#### [REQUIRED WORK]
Set the material down again exactly, line by line, skipping each picture.
........
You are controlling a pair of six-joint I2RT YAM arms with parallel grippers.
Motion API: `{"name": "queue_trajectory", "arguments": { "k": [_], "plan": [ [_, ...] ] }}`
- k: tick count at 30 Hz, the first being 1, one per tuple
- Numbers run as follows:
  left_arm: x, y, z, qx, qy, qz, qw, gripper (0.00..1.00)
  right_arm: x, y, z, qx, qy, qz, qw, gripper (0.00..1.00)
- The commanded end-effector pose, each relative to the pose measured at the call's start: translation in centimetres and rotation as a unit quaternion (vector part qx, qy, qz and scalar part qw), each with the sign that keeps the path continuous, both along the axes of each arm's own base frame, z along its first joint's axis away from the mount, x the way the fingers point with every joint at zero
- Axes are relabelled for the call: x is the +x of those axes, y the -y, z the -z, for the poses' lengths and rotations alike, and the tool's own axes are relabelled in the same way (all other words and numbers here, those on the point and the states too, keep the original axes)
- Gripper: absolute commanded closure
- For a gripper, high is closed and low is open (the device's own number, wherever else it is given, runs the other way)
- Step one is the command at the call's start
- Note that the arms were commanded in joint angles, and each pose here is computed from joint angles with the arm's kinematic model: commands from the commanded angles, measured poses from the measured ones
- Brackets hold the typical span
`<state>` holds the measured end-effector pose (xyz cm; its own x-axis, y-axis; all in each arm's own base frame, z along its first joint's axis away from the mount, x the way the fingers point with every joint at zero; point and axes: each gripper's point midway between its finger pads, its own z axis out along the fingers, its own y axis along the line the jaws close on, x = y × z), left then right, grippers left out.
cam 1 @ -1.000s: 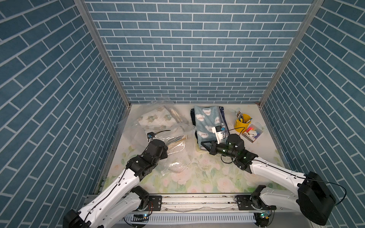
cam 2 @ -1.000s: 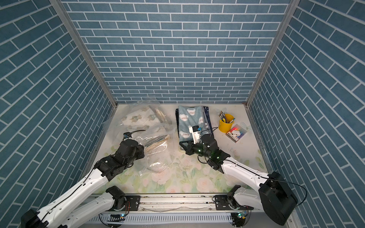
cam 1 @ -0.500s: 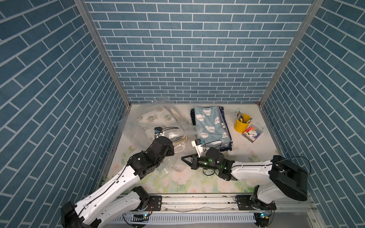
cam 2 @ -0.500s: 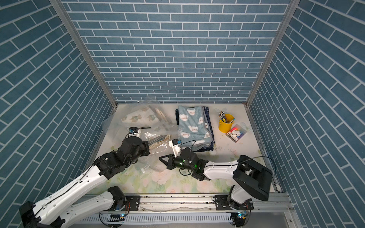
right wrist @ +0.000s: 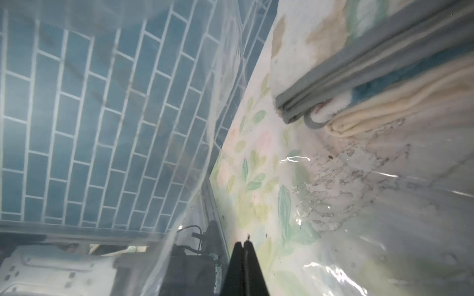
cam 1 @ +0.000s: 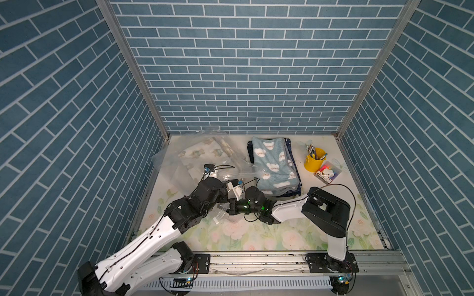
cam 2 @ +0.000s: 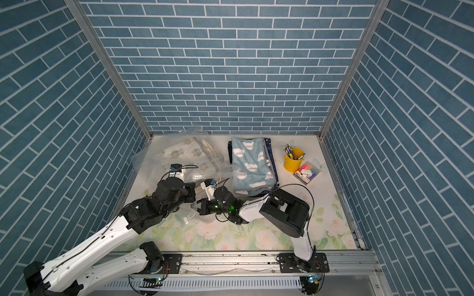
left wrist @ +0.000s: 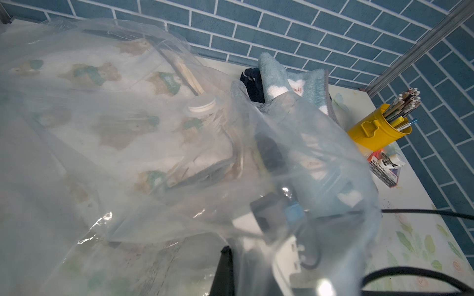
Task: Take the blanket out of the vacuum bag
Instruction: Take out the blanket from the vacuum bag.
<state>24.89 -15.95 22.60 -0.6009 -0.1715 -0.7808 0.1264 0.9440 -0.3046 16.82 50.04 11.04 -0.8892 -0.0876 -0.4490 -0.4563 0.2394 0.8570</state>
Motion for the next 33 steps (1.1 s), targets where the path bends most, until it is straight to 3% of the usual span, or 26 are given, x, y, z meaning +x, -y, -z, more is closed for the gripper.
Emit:
{"name": "queue_trajectory", "arguments": {
  "k": [1,9,13,16,20,33],
  "plan": [
    [0.0,1.0,-1.9,-0.023,0.025,0.022,0.999,1.00,0.9,-1.1,-0.2,0.014,-0.017,-0.006,1.000,1.00],
    [-0.7,0.3,-1.4,-0.028,0.034,0.026,0.999,1.00,11.2,1.1,-2.7,0.053,-0.021,0.098,0.994,0.97],
    [-1.1,-1.0,-0.6,-0.026,0.037,0.004,0.999,1.00,13.2,1.7,-2.5,0.053,-0.033,0.137,0.989,0.87],
    [-1.3,-1.4,0.8,-0.030,0.029,-0.005,0.999,1.00,14.0,1.7,-2.0,0.056,-0.051,0.163,0.984,0.77],
    [-1.5,-1.7,1.7,-0.028,0.026,-0.010,0.999,1.00,14.0,2.2,-1.6,0.068,-0.071,0.183,0.978,0.75],
    [-1.7,-2.4,0.4,-0.038,0.053,-0.015,0.998,0.99,12.2,2.3,-0.1,0.068,-0.110,0.185,0.974,0.58]
  ]
}}
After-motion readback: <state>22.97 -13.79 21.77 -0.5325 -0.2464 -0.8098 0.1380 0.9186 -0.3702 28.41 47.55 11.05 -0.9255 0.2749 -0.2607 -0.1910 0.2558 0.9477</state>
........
#### [ANSWER FOR THE TASK]
You are controlling a pair of six-joint I2RT YAM arms with parallel grippers.
Motion API: `{"name": "queue_trajectory", "arguments": { "k": [_], "plan": [ [_, ...] ] }}`
- k: tick count at 30 Hz, the first being 1, one per tuple
- Numbers run as follows:
  left_arm: x, y, z, qx, qy, qz, qw, gripper (0.00..1.00)
  right_arm: x, y, z, qx, qy, qz, qw, gripper (0.00..1.00)
- The commanded end-effector pose, each relative to the pose measured at the call's start: translation in centimetres and rotation as a unit quaternion (vector part qx, qy, qz and scalar part qw), each with the sign that keeps the path continuous, both along the axes of each arm's own base frame, z along its first joint's axis away from the mount, x the way the fingers point with every joint at zero
- Axes are relabelled for the call: x is the +x of those axes, y the -y, z the -z, for the poses' lengths and rotations alike, and the tool's own axes are relabelled in the same way (all other words and numbers here, those on the point and the states too, keep the original axes)
- Gripper: absolute commanded closure
- For a gripper, high is closed and low is open (the device's own number, wherever else it is given, runs the other way)
- Step one is the command at the call's start
- Note that the arms were commanded in joint angles, and each pose here is computed from joint angles with the arm's kinematic model: commands from the commanded angles, measured poses from the measured ones
- Brackets hold the typical span
`<state>` holds the measured end-effector pose (xyz cm; its own x-axis, y-axis; all in each arm's own base frame, z along its first joint's axis away from the mount, x the way the fingers point with every joint at zero; point and axes: each gripper's point midway between its finger pads, its own z axis out along the fingers, its own y axis along the line the jaws close on, x = y × z), left then right, grippers left out.
cam 1 @ -1.000s: 
cam 2 @ -1.000s: 
cam 1 @ -0.500s: 
cam 2 @ -0.500s: 
right wrist @ +0.000s: 
cam 1 @ +0.000s: 
cam 2 @ +0.000s: 
left wrist @ +0.000s: 
Task: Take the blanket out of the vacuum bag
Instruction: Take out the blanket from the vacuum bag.
<state>24.89 -15.95 22.60 -0.6009 -0.1715 -0.7808 0.1264 0.9440 -0.3046 16.82 50.04 11.04 -0.8892 -0.0876 -0.4490 -0.4563 0.2394 0.8570</state>
Motion for the next 33 steps (1.1 s), targets where the path bends most, until it is straight to 3% of the usual span, or 26 are given, x, y, z meaning +x, -y, -z, more is closed for the gripper.
Emit:
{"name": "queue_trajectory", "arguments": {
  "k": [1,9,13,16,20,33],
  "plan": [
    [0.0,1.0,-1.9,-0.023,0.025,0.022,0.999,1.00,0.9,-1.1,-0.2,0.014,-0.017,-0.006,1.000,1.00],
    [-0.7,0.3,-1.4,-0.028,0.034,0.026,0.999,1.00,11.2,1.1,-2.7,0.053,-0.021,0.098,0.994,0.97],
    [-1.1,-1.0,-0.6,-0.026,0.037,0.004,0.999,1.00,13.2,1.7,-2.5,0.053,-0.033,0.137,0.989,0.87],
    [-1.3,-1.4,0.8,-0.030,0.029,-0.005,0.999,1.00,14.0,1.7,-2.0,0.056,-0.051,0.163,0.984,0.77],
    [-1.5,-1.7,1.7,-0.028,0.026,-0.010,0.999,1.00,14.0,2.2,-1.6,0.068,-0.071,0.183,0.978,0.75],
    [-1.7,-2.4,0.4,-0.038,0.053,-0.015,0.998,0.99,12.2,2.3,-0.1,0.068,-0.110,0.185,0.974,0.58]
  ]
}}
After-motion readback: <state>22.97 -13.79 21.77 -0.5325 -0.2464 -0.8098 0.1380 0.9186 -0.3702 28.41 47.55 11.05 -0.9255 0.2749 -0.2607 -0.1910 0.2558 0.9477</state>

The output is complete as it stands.